施錚隨著禺狨王來到他所住的浮屠山香檜樹前。
此處風景秀麗,滿山滿谷的鮮花,馥氣芬芳,不遠處有一條清澈的河水蜿蜒流淌而過,彷彿一條碧玉帶。
樹前有一烏巢,也就是草木搭建的鳥巢。
不同的是這烏巢足有一間臥室大小,容納禺狨王跟施錚綽綽有餘。
禺狨王先踏上烏巢坐下,對施錚道:「別磨蹭,進來坐坐。」
「我不是磨蹭,我是想問,用脫靴子嗎?」總感覺這鳥巢是禺狨王唸經打坐睡覺的地方,得保持整潔。
禺狨王還真猶豫了下,才道:「算了,不用了。」
施錚這才走進去,盤腿坐下。才坐穩,這烏巢突然向上騰昇,直到離地幾千餘丈,可以將下面的壯麗景色一覽無餘盡收眼底才停下。
施錚想問,你平時都住這麼高,能睡得著覺麼,反正他是不行。
禺狨王抬起手在兩人跟前一掃,便出現一張茶座,一組茶具,兩個茶杯中茗茶冒著縷縷熱氣。
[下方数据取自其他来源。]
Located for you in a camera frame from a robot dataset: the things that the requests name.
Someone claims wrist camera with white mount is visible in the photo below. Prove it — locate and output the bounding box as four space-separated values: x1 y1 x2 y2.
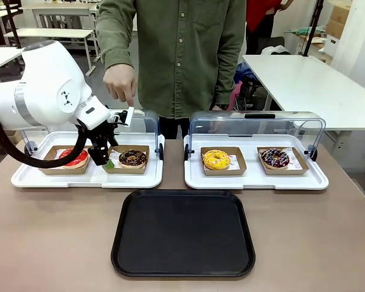
109 106 135 127

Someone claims clear display case lid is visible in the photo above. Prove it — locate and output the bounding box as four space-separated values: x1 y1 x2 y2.
184 109 327 162
18 108 165 161

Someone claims white storage box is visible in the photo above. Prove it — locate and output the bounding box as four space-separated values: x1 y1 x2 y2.
321 34 339 56

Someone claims brown cardboard box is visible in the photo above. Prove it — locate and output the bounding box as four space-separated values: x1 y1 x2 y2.
325 0 353 40

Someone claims person's right forearm green sleeve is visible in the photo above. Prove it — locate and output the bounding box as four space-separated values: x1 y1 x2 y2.
96 18 138 72

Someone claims white table with metal legs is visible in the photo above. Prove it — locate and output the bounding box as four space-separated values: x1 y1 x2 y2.
20 2 102 30
0 47 24 83
4 28 99 77

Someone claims pink chair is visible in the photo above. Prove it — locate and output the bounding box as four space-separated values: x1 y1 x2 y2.
227 80 243 112

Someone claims person in green shirt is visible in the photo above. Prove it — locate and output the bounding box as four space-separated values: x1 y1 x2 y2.
96 0 247 141

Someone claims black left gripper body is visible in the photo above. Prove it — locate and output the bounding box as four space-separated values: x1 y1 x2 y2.
91 120 119 150

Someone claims person's right hand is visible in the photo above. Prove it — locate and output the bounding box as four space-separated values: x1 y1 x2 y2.
103 64 138 107

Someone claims person in red top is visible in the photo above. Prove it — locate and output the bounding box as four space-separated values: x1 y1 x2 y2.
245 0 294 55

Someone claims black plastic serving tray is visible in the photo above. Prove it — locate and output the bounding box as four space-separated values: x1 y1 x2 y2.
110 189 256 278

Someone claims chocolate donut with nut crumbs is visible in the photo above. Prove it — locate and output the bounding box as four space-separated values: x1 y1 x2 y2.
118 148 148 169

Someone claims yellow sprinkled donut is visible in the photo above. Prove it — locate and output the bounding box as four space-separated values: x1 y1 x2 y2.
202 149 231 170

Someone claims person's left forearm green sleeve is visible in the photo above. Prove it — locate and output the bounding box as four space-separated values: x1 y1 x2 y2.
214 51 247 106

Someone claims chocolate donut with coloured sprinkles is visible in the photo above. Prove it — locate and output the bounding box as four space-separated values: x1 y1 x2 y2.
260 147 291 170

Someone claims large white table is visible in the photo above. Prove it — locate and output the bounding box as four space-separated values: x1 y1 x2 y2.
242 54 365 195

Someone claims black tripod pole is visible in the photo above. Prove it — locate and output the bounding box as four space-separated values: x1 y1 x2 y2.
301 0 325 58

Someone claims white display case base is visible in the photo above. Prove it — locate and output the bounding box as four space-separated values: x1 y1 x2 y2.
183 133 330 191
11 131 165 189

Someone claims red glazed donut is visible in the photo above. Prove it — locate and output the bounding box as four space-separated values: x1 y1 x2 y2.
58 148 89 170

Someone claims black robot cable hose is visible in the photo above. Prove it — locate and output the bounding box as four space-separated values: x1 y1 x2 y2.
0 108 94 170

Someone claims brown cardboard donut tray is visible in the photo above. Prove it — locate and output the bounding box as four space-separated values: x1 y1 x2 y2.
104 145 150 175
257 147 310 176
38 145 94 176
200 147 248 176

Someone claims black chair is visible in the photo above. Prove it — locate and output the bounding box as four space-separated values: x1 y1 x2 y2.
2 0 24 49

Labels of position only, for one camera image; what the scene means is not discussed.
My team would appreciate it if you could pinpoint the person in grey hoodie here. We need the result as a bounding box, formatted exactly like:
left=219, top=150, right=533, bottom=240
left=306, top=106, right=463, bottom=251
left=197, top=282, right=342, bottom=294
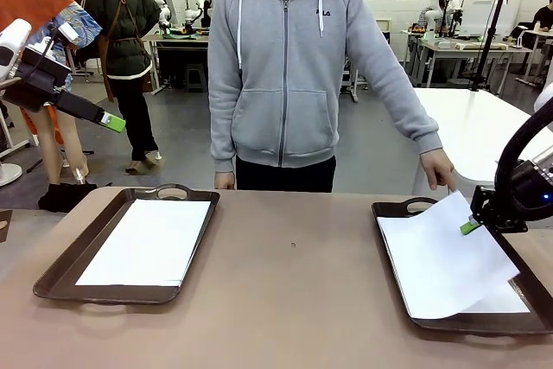
left=207, top=0, right=444, bottom=193

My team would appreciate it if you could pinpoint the brown plastic tray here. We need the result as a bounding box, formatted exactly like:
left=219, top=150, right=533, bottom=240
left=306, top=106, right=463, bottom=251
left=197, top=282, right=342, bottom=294
left=33, top=183, right=221, bottom=306
left=371, top=197, right=553, bottom=336
left=0, top=208, right=13, bottom=244

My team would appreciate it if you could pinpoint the white background workbench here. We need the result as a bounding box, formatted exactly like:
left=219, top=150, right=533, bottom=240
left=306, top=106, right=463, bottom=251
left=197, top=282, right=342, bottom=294
left=405, top=29, right=533, bottom=88

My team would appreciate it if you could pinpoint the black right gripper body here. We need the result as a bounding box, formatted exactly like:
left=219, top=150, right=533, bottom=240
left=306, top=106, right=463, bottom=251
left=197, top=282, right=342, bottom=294
left=496, top=159, right=553, bottom=223

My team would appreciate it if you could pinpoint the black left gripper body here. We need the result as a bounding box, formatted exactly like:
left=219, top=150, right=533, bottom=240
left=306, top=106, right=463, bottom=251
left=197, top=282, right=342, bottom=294
left=2, top=47, right=73, bottom=113

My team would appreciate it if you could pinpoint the black tripod pole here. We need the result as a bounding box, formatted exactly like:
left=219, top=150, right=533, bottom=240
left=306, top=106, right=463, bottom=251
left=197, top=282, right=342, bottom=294
left=470, top=0, right=514, bottom=92

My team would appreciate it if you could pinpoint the thick black cable bundle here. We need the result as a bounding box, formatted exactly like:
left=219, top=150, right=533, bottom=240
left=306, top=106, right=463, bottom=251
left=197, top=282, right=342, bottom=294
left=493, top=95, right=553, bottom=197

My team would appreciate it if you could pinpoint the white A4 paper stack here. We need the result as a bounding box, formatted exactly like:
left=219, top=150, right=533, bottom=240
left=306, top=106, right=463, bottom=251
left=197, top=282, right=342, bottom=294
left=74, top=198, right=213, bottom=288

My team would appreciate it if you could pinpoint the white height-adjustable desk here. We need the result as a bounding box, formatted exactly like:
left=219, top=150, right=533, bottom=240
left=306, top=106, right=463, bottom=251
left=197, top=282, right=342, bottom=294
left=513, top=27, right=553, bottom=86

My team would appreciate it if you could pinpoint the person in dark green jacket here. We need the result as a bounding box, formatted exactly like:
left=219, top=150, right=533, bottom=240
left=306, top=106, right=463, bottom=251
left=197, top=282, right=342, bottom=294
left=79, top=0, right=163, bottom=174

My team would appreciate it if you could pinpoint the seated person in black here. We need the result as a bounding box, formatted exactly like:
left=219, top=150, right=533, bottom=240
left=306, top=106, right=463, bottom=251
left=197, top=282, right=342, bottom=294
left=533, top=0, right=553, bottom=33

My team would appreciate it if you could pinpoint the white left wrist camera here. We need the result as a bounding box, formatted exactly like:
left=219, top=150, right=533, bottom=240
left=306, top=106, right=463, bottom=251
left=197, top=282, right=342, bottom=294
left=55, top=22, right=79, bottom=41

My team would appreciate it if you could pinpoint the white table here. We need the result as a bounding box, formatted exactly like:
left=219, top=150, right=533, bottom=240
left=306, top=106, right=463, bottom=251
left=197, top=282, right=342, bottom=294
left=412, top=86, right=553, bottom=195

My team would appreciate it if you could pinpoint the right forearm in grey sleeve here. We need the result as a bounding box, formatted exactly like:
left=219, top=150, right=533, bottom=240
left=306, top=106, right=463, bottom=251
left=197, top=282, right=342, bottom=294
left=208, top=83, right=238, bottom=175

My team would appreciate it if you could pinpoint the left forearm in grey sleeve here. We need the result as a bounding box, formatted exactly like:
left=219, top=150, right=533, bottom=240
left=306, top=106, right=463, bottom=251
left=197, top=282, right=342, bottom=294
left=379, top=83, right=444, bottom=158

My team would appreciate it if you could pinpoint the grey stool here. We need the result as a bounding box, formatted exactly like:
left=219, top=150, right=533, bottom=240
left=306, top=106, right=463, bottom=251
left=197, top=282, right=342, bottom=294
left=185, top=63, right=207, bottom=92

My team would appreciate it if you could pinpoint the person's left hand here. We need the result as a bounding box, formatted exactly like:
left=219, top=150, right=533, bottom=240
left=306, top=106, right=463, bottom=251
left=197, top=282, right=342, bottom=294
left=421, top=150, right=455, bottom=191

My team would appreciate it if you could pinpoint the person's right hand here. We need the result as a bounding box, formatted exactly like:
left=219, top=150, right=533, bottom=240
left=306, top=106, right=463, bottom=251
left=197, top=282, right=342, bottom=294
left=215, top=171, right=237, bottom=191

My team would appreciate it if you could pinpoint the white A4 paper sheet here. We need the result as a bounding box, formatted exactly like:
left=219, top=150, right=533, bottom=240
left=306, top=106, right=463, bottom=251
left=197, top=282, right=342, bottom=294
left=377, top=189, right=522, bottom=321

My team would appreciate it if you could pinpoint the black bag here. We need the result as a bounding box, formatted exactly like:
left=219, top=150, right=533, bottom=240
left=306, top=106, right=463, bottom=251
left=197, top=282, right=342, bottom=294
left=37, top=181, right=99, bottom=213

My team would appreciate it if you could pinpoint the green-top background desk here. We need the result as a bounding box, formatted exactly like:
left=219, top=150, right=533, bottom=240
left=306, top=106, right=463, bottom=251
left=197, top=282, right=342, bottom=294
left=141, top=30, right=211, bottom=96
禺狨王先捧起來一杯,用唇邊嘬了一口茶,長出一口氣,「唉,快五百年沒見了啊。」
施錚正好口渴,也拿起一杯,先小抿了一口,「我跟大哥倒是一直有聯絡,就是你們,一直不見蹤影。」
「不見只是緣分不到,如今緣分到了,你我不是重新相遇了麼。」禺狨王用手抓了抓自己的腮幫,「對了,你是怎麼知道我在這裡的?」
「我怎麼會知道你在這裡,今日見到你實屬偶然。我跟人有點恩怨,打鬥到此。遇到你的時候,我正感慨自己實力不濟,想著拜師提升,結果你就出現了,還要收那豬剛鬣為徒。他既然不願意,我就想,不如我試試看。」
禺狨王納悶的道:「你都不瞭解我什麼人,就想拜我為師?」
施錚也不知道烏巢禪師就是曾經的結拜兄弟,要不然也不會鬧出這烏龍來,「那豬妖自己說他是觀音安排的取經人徒弟,我就想,你敢跟觀音安排的取經人搶徒弟,想必也有些本事。誰知道竟然是認識的故人。對了,你為什麼要收豬剛鬣為徒,我看他不像聰明伶俐的樣子。」
禺狨王又呷了口茶,沒有回答問題,而是悠悠的道:「你可知道豬剛鬣受了菩薩點撥,要做誰的徒弟,又做誰的師弟嗎?」
當然知道了,但施錚必須裝傻,「誰啊?」
「做大唐御弟三藏的徒弟,做那老石猴的師弟。」烏巢禪師看著茶杯裡的水紋,「老石猴取經有功,這一次,註定要得正果。」
所謂正果就是西天勢力裡的編制,享受長生不老的待遇。
施錚知道對方口中的老石猴就是指孫悟空,裝作吃驚的樣子道:「是嗎?孫悟空竟有此等好運?想不到啊想不到。」
突然間禺狨王低聲怒道:「憑什麼?!」但瞬間意識到自己的失態了,忙擠出一個笑容,對犯了嗔戒的自己,口中道:「罪過罪過。你知道的,我遁入空門這許多年,開化感悟,我已不是舊我了。」
就算當年是暴脾氣的魔王,如今也端著茶杯,安靜討論佛經的禪師了。
施錚能理解禺狨王剛才的爆發,同樣是猴,而且烏巢禪師出身就是個和尚,飽讀佛學經典,甚至不用像孫悟空一樣棄道從佛,從頭再學。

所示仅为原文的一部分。